O filme (não li o livro do qual a obra de originou, de Fernando Morais) costura-se subjetivamente: um Chatô (Marco Ricca, ótimo) preso a uma cama de hospital tece os liames entre o presente e o passado que narra (a infância pobre, a formação, o casamento, a fome louca que tinha de sucesso/riqueza/mulheres/amor...). Seu passado costura-se à história do Brasil: seu casa-e-separa com Getúlio, suas intervenções nos programas de sua emissora de TV.
Para além da “verdade histórica” daquilo que ele narra – já de saída minada, uma vez que quem conta o caso é um homem cuja saúde se deteriora –, está o gesto crítico do diretor. “Chatô” é a alegorização da política e da cultura nacionais. O Assis Chateaubriand cinematográfico é uma espécie de Chacrinha – só agora, do distanciamento temporal, conseguimos abarcar completamente a dimensão crítica daquele carnavalesco animador, por décadas a figura de maior destaque da TV brasileira. O nosso ridículo, a nossa macaqueação deleitosa do estrangeiro são postas em cena com escárnio, com Chacrinha como com “Chatô”.

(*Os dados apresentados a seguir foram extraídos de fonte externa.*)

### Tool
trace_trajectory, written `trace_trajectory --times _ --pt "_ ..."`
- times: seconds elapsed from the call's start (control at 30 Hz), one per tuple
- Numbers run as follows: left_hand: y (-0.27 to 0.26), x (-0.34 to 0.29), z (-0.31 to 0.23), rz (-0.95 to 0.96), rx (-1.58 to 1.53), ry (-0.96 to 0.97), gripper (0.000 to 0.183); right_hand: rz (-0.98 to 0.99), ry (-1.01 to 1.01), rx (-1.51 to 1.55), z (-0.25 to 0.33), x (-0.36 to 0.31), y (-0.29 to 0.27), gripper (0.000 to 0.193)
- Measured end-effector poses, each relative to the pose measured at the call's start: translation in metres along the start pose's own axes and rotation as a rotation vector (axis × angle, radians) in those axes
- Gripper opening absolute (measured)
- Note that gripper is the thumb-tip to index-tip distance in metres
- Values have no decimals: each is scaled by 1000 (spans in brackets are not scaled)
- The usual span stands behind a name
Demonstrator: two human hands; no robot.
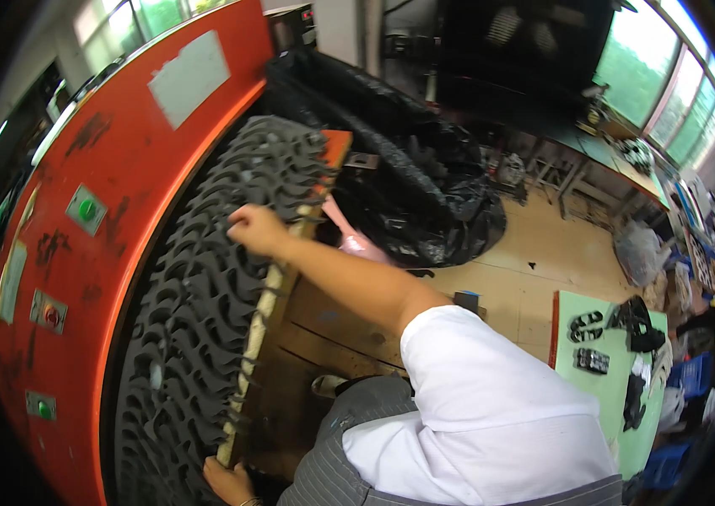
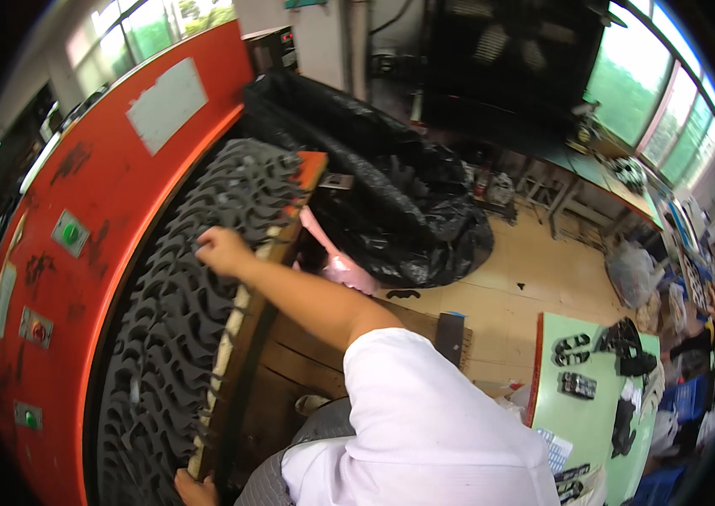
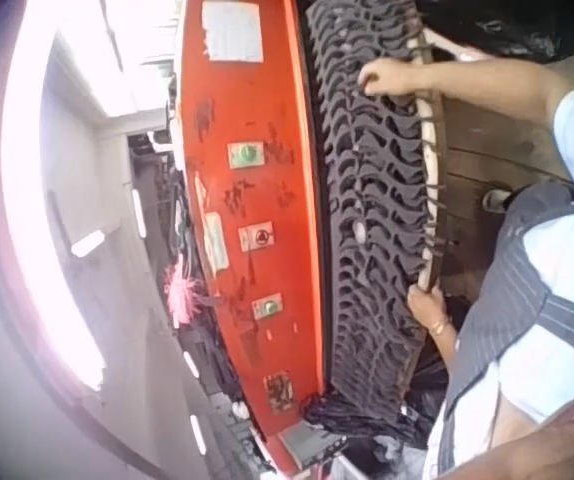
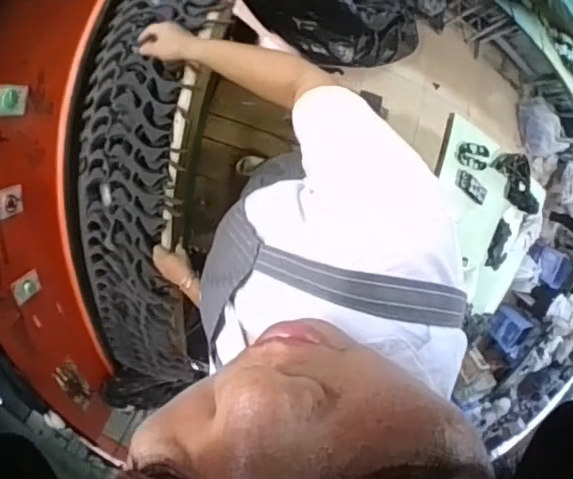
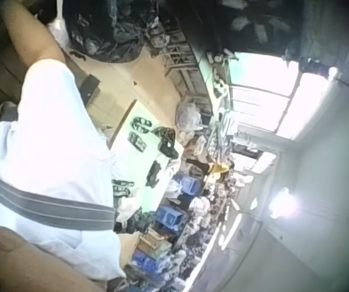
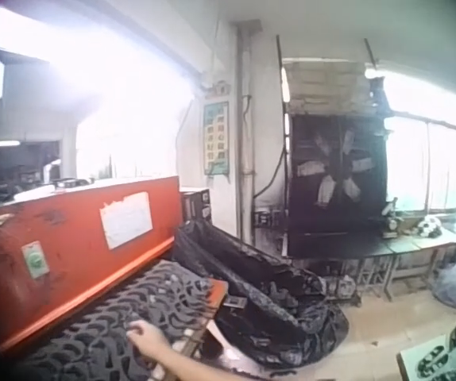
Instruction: Using a hydraulic clicker press to cut shoe components from a sheet of synthetic material.
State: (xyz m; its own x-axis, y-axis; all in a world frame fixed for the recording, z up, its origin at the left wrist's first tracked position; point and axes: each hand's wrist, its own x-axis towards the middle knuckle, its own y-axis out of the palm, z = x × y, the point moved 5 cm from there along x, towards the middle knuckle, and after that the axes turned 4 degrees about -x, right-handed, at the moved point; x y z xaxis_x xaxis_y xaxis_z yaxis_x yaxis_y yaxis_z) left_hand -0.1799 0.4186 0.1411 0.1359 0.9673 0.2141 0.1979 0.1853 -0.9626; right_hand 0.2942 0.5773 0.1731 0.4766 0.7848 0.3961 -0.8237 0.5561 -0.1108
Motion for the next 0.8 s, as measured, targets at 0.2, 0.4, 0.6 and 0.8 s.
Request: trace_trajectory --times 0.2,0.4,0.6,0.8 --pt "5 10 26 193 -51 42 54 268 -372 35 131 -6 181 25" --pt "-81 41 41 910 -511 -10 42 576 -238 -733 123 -20 312 50" --pt "-153 145 84 536 -1458 62 42 570 -272 -824 79 -10 376 42" --pt "-87 270 60 392 -1733 -117 41 448 205 216 36 31 321 40"
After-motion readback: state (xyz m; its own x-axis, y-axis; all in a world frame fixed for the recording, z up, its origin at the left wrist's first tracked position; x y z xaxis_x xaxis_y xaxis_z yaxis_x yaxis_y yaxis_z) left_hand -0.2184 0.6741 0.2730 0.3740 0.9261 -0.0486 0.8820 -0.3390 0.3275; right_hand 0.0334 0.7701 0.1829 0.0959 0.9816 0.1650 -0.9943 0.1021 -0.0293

Ademais, a distância de 20 anos entre a rodagem da trama e a sua aparição pública lhe dá sentidos novos, um pouco pela nova conjuntura histórica, um pouco pelo poder mágico da máquina cinema de congelar o tempo.
Ao mesmo tempo em que o filme espelha magistralmente a pornografia política nacional – que hoje atingiu os píncaros –, abre-se como um baú de tesouros e liberta caras e vozes com as quais a nossa memória afetiva já nos acostumou.
Prometi uma análise de pulso do filme e só toquei a sua superfície – em casa de ferreiro o espeto é de pau... Mas a noite de Natal se aproxima e a resenha, de tão comprida, provavelmente será lida poucas vezes até o fim. Fica aqui um registro mais nostálgico que crítico. No frigir dos ovos, festejo o fato de o filme ter demorado tanto a sair. Li as primeiras notas sobre ele nalguma revista Querida, quando era uma moleca mal saída da infância. Eu precisava dessas duas décadas para digeri-lo como ele merece.